Докторша не нашлась что ответить.
– Тем более о таких красивых, – добавил он.
Женщина почувствовала, как кровь бросилась ей в лицо, и нервно облизнула уголок рта.
Человек заметил, что губы у нее не накрашены.
Она снова улыбнулась, на сей раз немного застенчиво, склонив голову, и чуть слышно сказала:
– Спасибо.
Она признавала, что он красив, хотя в его обществе всегда чувствовала себя неуютно. Впрочем, в последнее время он как-то изменился. Стал не таким надменным, более душевным. Даже ноги ее заметил.
– Вам кто-нибудь подкладывает подушку под колени?
– Что?
– Кто приподнимает вам ноги и кладет их на мягкую подушку вечером, у вас дома?
Женщина опять вспыхнула. Взгляд его сделался таким настойчивым, чуть ли не лихорадочным. Он хочет знать, свободна ли она? Можно ли за ней поухаживать?
– Никто… – с бьющимся сердцем ответила она.
– Жаль.
XIII
Джудитта увидела, как мать, шаркая ногами, прошла на кухню с дымящейся тарелкой супа. Потом услышала, как та поставила ее в духовку.
– Отец не придет ужинать, – сказала женщина с легкой обидой. – Для разнообразия.
– Мама, у него это вроде отпуска, – попыталась разрядить обстановку Джудитта, поглаживая в убогой гостиной спинку кресла, в котором всегда сидел отец.

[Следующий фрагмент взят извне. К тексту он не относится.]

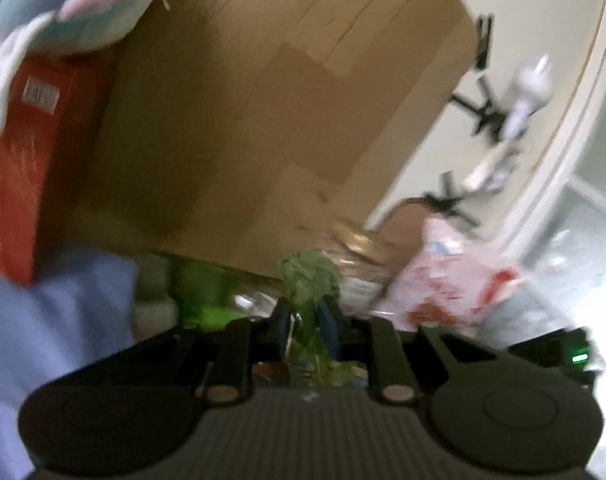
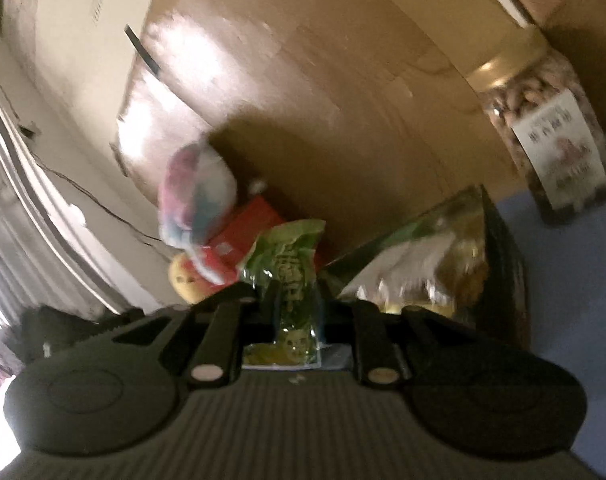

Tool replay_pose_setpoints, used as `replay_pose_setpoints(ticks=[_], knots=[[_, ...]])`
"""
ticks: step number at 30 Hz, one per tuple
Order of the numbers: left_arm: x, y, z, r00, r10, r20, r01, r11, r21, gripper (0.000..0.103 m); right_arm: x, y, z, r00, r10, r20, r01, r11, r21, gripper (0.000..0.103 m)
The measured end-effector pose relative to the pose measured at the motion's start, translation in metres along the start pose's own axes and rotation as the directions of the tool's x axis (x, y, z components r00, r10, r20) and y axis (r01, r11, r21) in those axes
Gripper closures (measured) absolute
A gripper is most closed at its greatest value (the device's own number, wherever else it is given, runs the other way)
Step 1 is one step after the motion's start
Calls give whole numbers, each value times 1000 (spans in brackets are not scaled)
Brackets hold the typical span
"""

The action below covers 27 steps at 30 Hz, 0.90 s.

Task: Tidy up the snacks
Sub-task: 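Lift the green bag into the black box and open the left gripper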

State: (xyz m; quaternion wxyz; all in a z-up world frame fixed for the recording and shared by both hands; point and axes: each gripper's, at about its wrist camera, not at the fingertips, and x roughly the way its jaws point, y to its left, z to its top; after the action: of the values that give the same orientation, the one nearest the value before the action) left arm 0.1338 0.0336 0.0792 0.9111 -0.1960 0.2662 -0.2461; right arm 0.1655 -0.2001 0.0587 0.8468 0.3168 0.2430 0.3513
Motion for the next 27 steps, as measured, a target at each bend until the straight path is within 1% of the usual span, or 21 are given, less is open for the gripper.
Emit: replay_pose_setpoints(ticks=[2, 3, 4, 5, 6, 8, 10, 11, 13, 15, 16, 17, 18, 20, 21, 22, 23, 24, 27], knots=[[17, 4, 3, 997, 74, -19, -74, 997, 29, 76, 15, 1, 1, 999, -51, -7, 51, 997, -60, 79], [23, 5, 3, 993, 113, -25, -112, 993, 48, 78, 18, 1, 1, 998, -67, -4, 66, 994, -87, 79], [28, 4, 3, 986, 163, -23, -161, 984, 79, 79, 17, 0, 1, 997, -75, 8, 75, 991, -109, 78], [31, 3, 3, 978, 206, -13, -203, 974, 104, 77, 11, -4, 2, 996, -82, 29, 85, 989, -123, 78], [31, 3, 2, 972, 233, -3, -231, 965, 123, 76, 4, -7, 1, 995, -87, 50, 92, 987, -128, 77], [30, 3, -1, 972, 233, 4, -232, 964, 129, 75, -10, -10, 1, 990, -104, 92, 117, 983, -143, 77], [26, 2, -5, 972, 233, 9, -233, 964, 128, 72, -21, -13, 0, 983, -148, 114, 165, 972, -167, 77], [23, 2, -8, 972, 233, 17, -233, 963, 133, 70, -24, -15, -2, 979, -171, 111, 189, 965, -180, 77], [19, -4, -13, 971, 238, 30, -240, 959, 148, 65, -23, -18, -5, 976, -197, 90, 212, 955, -209, 78], [15, -10, -19, 968, 248, 32, -250, 954, 166, 64, -12, -20, -6, 971, -236, 46, 240, 943, -229, 78], [13, -15, -21, 967, 255, 29, -256, 951, 176, 62, -4, -23, -5, 972, -236, 5, 232, 950, -210, 81], [10, -18, -24, 965, 262, 26, -262, 947, 185, 61, 1, -26, -5, 979, -204, -19, 198, 964, -178, 83], [8, -22, -25, 962, 272, 24, -271, 942, 197, 60, 6, -26, -6, 985, -169, -41, 161, 974, -158, 82], [0, -32, -30, 953, 301, 30, -299, 926, 229, 54, 14, -17, -10, 987, -149, -68, 134, 973, -189, 79], [-6, -37, -33, 948, 317, 38, -316, 917, 242, 51, 14, -13, -12, 986, -153, -61, 138, 970, -200, 78], [-11, -41, -34, 944, 327, 46, -328, 911, 250, 46, 12, -9, -15, 987, -151, -48, 139, 969, -203, 78], [-19, -44, -38, 940, 336, 58, -340, 904, 258, 43, 6, -6, -17, 990, -138, -35, 128, 971, -202, 78], [-26, -47, -42, 937, 343, 68, -348, 899, 265, 41, -2, -3, -20, 991, -129, -21, 122, 972, -199, 78], [-43, -54, -53, 931, 357, 74, -364, 891, 273, 32, -28, 3, -33, 990, -138, 17, 139, 972, -188, 77]])
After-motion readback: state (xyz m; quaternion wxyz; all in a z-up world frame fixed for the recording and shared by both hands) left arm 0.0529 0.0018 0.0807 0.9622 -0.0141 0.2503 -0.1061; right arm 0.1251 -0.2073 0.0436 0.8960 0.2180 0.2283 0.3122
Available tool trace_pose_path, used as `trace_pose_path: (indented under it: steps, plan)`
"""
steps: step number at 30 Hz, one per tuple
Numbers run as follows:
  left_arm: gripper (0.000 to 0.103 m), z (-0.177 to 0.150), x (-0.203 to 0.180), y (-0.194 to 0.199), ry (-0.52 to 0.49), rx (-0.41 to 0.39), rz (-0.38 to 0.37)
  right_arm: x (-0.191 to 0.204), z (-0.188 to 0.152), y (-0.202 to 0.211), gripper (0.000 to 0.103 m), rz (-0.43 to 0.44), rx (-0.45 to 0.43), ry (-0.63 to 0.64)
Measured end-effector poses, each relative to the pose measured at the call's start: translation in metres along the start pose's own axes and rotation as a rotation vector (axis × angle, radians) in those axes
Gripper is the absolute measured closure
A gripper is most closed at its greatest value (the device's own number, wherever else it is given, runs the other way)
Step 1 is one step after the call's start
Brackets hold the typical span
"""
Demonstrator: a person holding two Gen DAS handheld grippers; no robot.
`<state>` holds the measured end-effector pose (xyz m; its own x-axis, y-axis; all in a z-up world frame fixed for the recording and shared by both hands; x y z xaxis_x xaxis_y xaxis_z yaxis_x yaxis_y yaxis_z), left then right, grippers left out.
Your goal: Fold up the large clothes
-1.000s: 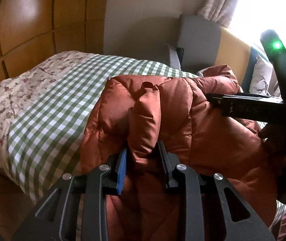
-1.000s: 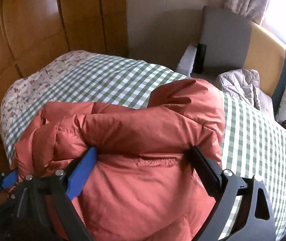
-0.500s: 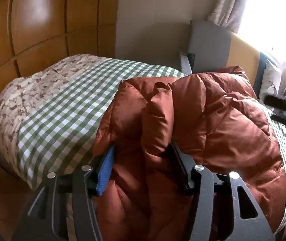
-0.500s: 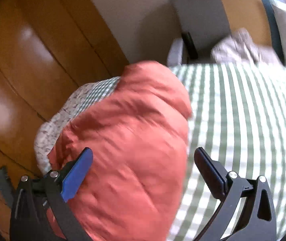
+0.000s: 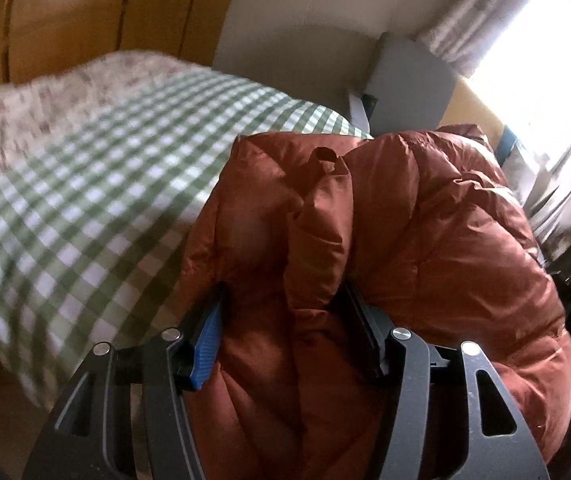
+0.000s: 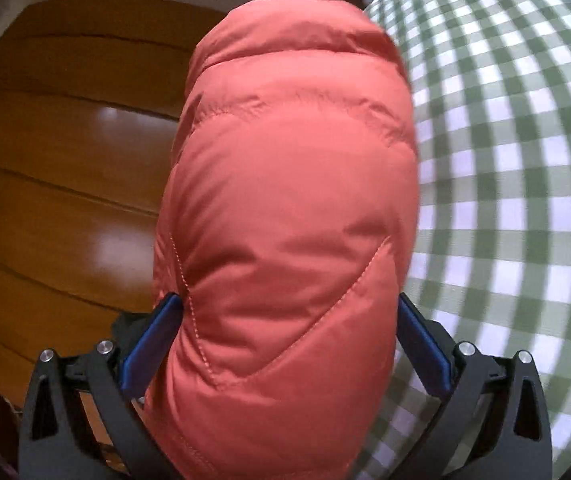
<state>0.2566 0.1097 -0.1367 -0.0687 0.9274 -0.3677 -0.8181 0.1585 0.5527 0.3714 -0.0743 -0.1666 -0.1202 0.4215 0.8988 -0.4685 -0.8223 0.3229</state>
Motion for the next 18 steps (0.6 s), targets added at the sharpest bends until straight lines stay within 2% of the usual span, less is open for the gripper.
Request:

С тех пор как мусорщики объявили забастовку, сотрудник городской службы поддержания чистоты перестал приходить домой к ужину. Все вечера просиживал в баре или в остерии с друзьями.
– Не обидишься, солнышко? – спросил он в первый раз у дочери, а не у жены.
И Джудитта благословила его.
– Хотя бы предупреждал не в последнюю минуту, – продолжала ворчать мать из кухни, пропахшей запахом дешевой, купленной в порту рыбы.
Пол в кухне покрыт вытертым линолеумом в коричневых ромбах, по стенам в беспорядке тянутся почерневшие провода. Темная кухня освещена тусклым светом, сочащимся из-за матового стекла двери. За этой дверью как будто нависла над пустотой двора ванная с унитазом без крышки, хромированной сушкой для полотенец, заржавленной луковицей душа и пластмассовым биде, задвинутым за ненадобностью под раковину. Холодная, продуваемая сквозняками ванная не гарантирует сохранности интимных тайн.